▶ [What to produce] Beginning with the line where "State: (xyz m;" occurs, transcribe every line exactly through the last line of the listing below, and no others.

▶ [Given material]
---*---
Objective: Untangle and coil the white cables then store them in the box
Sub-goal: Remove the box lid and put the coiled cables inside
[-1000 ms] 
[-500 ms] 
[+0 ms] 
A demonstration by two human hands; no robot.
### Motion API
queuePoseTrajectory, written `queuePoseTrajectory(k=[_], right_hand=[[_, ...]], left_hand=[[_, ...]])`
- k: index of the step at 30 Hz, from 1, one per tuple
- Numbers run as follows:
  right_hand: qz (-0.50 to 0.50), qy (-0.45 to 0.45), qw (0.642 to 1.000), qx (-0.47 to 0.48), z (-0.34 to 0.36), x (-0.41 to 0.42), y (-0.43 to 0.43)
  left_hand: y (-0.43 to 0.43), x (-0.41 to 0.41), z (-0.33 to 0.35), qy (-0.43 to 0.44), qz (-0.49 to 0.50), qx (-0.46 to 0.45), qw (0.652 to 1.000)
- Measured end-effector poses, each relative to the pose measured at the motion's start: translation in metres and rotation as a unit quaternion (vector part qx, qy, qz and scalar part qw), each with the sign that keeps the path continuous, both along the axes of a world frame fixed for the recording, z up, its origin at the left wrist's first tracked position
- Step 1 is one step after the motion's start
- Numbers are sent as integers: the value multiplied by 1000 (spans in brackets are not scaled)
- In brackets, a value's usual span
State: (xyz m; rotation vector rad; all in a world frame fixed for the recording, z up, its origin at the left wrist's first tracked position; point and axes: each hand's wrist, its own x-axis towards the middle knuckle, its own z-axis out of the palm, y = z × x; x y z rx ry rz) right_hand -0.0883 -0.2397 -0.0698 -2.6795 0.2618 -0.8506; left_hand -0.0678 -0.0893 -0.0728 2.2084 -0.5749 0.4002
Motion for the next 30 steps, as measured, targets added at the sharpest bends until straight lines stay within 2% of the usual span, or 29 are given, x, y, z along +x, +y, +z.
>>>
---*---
▶ [Output for this exercise]
State: (xyz m; rotation vector rad; all in a world frame fixed for the recording, z up, its origin at the left wrist's first tracked position; point and axes: each hand's wrist, its own x-axis towards the middle knuckle, its own z-axis out of the palm, y = z × x; x y z rx ry rz) right_hand -0.0883 -0.2397 -0.0698 -2.6795 0.2618 -0.8506; left_hand -0.0678 -0.0893 -0.0728 2.2084 -0.5749 0.4002
Motion for the next 30 steps, as measured, targets added at the sharpest bends until straight lines stay within 2% of the usual span, or 29 are given, x, y, z along +x, +y, +z.
>>>

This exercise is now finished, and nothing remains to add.